§ EXERCISE DESCRIPTION:
Look through the entries below and extract exactly the lines from the one containing "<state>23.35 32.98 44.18" through the one containing "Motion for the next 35", ends included.

######

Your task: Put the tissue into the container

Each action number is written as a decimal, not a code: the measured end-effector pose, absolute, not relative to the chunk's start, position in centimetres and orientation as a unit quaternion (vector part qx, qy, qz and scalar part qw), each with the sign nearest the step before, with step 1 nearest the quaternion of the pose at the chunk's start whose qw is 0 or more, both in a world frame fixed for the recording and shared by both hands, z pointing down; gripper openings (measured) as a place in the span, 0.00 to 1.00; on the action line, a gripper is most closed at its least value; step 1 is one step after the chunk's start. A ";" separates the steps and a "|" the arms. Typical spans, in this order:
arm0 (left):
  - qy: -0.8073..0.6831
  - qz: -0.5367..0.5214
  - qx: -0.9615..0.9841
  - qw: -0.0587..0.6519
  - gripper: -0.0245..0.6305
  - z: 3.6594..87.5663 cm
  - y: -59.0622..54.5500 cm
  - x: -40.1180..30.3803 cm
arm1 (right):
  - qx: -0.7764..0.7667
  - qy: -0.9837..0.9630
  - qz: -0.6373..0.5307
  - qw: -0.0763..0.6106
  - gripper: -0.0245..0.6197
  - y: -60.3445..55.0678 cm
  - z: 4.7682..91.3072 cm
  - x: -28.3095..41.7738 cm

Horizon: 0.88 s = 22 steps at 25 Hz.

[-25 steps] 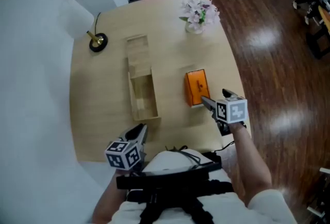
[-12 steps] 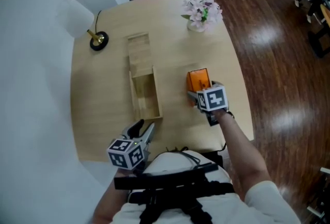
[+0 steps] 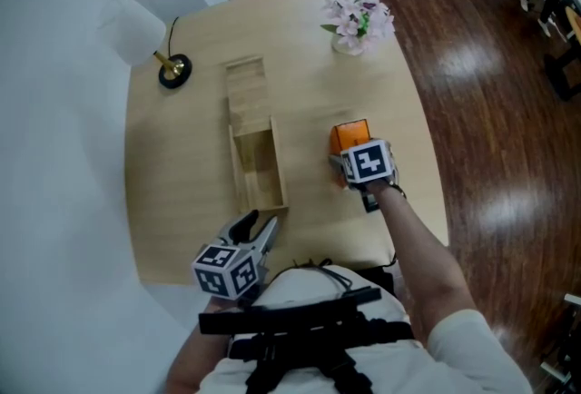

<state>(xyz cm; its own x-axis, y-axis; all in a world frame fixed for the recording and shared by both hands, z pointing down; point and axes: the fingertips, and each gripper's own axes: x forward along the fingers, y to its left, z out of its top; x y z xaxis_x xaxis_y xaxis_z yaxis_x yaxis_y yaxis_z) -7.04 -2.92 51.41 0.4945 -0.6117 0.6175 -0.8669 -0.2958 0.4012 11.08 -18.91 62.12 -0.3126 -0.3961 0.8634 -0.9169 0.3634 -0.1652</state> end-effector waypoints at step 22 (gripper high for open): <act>-0.467 0.175 0.783 0.372 0.34 51.7 -2.4 -7.0 | 0.447 -0.714 0.392 0.369 0.79 -19.3 64.3 12.3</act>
<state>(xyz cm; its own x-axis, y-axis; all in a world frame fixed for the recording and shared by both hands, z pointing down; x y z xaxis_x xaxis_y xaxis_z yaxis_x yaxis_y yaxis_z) -7.00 -2.37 51.74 0.5019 -0.6015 0.6215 -0.8617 -0.2859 0.4193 12.26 -19.30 64.30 -0.3284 -0.3495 0.8775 -0.9280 0.2923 -0.2309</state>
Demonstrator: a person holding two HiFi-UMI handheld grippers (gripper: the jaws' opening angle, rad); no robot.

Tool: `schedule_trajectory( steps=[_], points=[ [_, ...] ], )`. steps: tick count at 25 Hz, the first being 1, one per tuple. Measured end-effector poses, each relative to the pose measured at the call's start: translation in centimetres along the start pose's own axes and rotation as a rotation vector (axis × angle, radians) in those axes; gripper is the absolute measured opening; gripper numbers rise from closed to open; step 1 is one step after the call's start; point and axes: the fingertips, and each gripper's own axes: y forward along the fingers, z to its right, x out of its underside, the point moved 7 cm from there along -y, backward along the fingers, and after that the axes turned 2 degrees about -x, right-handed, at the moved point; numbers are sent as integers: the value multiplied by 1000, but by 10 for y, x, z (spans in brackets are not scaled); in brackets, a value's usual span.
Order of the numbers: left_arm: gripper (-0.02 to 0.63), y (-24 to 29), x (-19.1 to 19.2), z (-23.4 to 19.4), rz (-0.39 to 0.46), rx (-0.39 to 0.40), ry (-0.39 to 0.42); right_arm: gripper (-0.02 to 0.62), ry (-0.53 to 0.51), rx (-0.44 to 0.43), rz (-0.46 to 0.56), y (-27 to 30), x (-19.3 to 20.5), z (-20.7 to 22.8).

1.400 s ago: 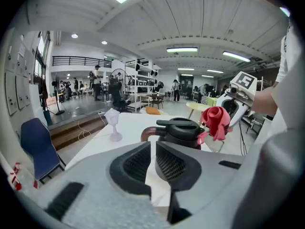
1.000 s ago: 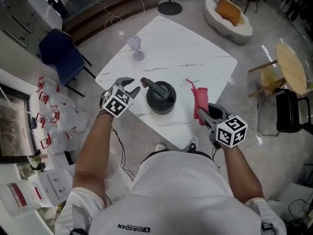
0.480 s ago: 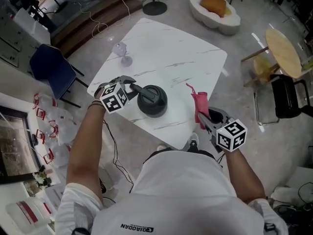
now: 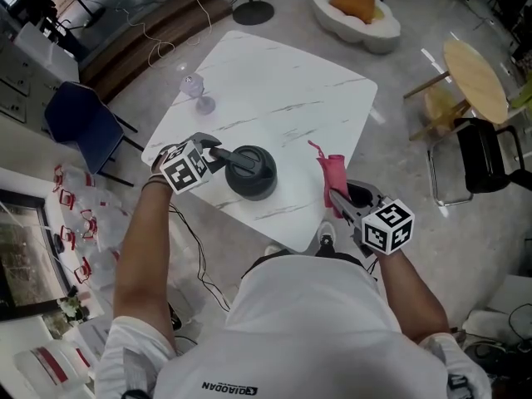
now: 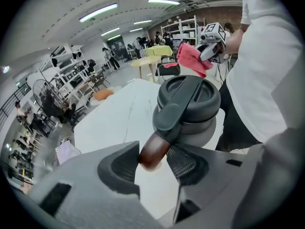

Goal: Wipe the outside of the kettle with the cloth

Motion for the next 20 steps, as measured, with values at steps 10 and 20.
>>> schedule_trajectory(
  steps=[10,20],
  points=[
    [131,-6,-32,47,106,205,-257,109,27,-42,44,6,-8,5],
    [106,4,-51,66,374,237,-739,109,-509,-10,-31,42,-55,-29]
  ],
)
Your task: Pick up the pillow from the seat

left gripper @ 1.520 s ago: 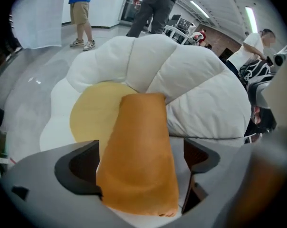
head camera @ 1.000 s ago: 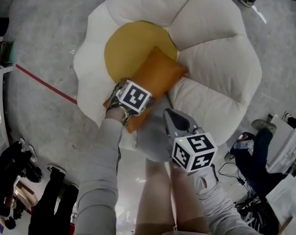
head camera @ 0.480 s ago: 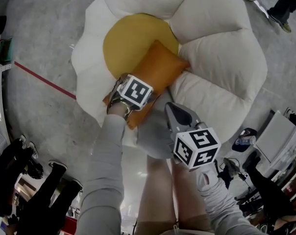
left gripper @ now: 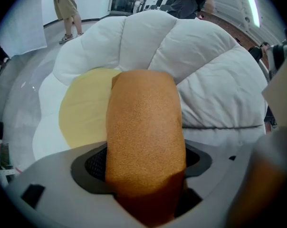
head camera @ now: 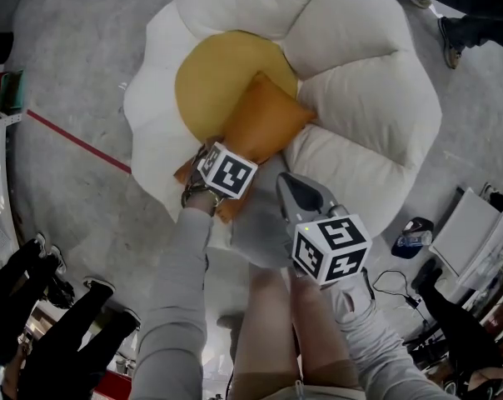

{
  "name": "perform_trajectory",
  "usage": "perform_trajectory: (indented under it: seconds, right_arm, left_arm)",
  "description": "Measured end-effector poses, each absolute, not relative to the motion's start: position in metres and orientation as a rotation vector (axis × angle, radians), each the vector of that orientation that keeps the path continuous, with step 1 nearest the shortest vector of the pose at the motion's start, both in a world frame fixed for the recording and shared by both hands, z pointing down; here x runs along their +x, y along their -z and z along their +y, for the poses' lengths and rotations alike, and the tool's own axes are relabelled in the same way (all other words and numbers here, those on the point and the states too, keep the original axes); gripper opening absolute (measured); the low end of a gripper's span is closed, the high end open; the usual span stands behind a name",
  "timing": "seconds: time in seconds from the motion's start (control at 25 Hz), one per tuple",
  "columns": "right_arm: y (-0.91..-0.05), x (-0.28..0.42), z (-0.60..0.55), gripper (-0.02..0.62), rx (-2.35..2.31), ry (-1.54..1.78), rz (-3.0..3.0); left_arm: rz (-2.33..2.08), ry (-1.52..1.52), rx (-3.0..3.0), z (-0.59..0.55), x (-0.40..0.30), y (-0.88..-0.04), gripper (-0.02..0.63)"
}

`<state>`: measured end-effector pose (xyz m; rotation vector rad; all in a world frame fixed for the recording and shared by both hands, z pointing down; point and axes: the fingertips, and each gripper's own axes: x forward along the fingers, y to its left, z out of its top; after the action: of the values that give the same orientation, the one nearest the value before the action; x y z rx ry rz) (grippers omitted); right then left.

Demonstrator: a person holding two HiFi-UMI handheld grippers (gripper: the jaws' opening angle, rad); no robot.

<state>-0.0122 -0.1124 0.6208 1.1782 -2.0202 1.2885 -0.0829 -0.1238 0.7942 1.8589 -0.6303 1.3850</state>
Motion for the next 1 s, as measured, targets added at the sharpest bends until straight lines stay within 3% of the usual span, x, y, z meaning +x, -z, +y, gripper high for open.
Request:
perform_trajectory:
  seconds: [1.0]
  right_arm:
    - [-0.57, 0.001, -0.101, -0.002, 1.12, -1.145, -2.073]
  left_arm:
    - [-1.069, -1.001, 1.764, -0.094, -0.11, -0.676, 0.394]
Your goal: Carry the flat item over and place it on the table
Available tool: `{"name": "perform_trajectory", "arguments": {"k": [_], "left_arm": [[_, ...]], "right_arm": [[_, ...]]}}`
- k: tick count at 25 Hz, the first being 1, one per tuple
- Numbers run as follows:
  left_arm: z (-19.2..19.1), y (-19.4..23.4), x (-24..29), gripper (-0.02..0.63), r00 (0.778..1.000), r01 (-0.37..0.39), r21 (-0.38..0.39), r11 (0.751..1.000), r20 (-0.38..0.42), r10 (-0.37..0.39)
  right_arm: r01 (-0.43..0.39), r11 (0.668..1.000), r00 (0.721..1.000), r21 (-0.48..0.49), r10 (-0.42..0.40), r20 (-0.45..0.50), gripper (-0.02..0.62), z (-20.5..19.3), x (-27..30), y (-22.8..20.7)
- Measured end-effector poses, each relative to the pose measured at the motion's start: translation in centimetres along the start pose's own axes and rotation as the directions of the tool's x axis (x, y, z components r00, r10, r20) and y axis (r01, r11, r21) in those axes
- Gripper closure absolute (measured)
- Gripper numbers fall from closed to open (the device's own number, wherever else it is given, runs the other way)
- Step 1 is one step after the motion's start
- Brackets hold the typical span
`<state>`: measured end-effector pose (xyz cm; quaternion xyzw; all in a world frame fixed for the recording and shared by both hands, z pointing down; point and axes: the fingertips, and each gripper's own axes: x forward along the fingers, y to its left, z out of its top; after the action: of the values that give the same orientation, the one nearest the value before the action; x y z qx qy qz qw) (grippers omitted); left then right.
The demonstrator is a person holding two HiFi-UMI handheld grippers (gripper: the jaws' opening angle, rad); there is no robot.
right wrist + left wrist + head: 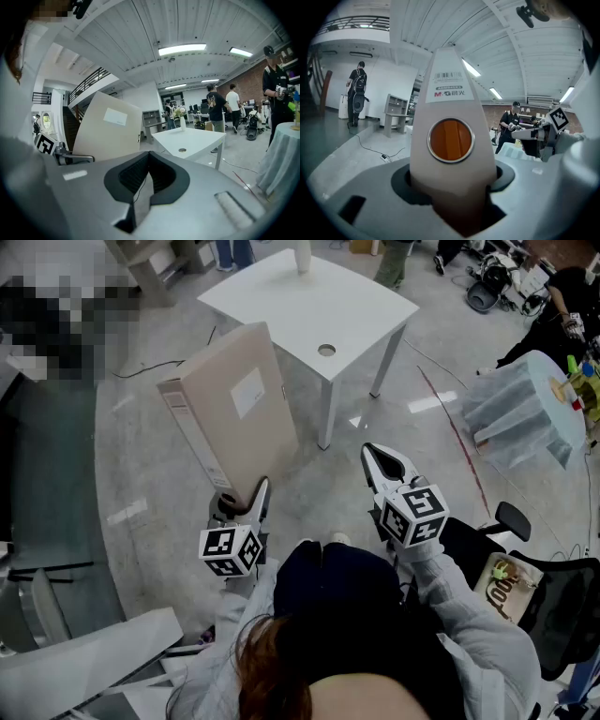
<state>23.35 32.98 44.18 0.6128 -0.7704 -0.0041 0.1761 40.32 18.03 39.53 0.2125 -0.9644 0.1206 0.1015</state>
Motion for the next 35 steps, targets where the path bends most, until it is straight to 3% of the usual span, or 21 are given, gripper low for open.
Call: {"name": "perform_trajectory", "arguments": {"k": [16,24,35], "left_arm": [[-0.8,3.1,-1.5,0.325,1.0,0.027,-0.014,1.0,0.006,-0.026],[-2.1,6.4,-2.7,0.325,1.0,0.019,-0.066,0.998,-0.001,-0.019],[-0.4,10.7,4.1,0.325,1.0,-0.004,-0.096,0.995,-0.007,0.003]], "right_arm": [[0.0,1.0,1.0,0.004,0.001,-0.019,0.583,-1.3,2.0,3.1],[-0.013,1.0,0.997,0.016,0.014,-0.07,0.583,-3.6,3.6,6.0],[-0.047,0.998,0.994,0.036,0.051,-0.101,0.583,-2.2,12.7,3.2]]}}
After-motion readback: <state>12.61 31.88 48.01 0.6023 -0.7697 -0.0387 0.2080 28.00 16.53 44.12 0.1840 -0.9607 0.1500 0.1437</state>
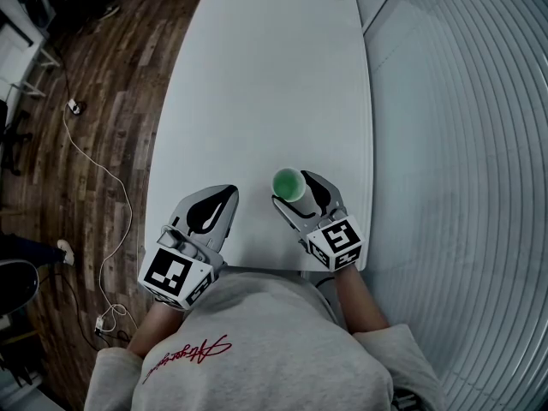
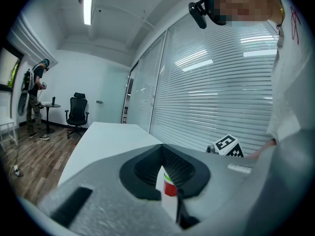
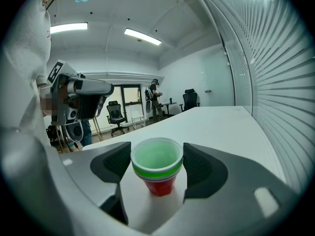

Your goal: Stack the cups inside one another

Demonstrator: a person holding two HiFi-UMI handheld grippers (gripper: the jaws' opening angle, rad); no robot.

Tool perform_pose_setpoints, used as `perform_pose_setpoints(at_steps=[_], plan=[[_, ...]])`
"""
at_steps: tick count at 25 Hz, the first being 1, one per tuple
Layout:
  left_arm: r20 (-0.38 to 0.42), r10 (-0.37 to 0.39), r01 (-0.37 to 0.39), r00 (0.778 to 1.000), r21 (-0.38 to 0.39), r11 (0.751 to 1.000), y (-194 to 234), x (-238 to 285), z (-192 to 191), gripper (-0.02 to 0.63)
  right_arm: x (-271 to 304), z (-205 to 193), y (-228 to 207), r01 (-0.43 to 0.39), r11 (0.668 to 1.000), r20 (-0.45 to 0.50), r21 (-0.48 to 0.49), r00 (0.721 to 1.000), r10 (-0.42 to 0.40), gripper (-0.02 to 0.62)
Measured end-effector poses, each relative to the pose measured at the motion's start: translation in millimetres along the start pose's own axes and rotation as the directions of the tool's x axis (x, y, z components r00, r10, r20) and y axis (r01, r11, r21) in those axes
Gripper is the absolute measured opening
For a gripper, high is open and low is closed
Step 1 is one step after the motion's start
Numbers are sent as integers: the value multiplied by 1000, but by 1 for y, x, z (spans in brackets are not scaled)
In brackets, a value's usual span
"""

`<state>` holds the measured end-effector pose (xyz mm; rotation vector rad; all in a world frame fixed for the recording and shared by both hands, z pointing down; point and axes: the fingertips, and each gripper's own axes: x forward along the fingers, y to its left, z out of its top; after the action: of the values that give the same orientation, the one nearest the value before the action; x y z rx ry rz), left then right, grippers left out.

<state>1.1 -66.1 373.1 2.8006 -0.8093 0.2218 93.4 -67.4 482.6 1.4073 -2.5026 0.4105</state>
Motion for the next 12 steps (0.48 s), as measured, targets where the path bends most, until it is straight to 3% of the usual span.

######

§ PROBLEM SOLUTION:
<state>23.35 32.98 44.18 0.6128 -0.7704 -0.0041 0.1761 40.32 18.03 39.53 0.2125 -0.9644 0.1206 0.1015</state>
Motion for the next 35 steps, targets where the path bends most, until it is straight to 3% of the usual span, or 21 are given, gripper low for open.

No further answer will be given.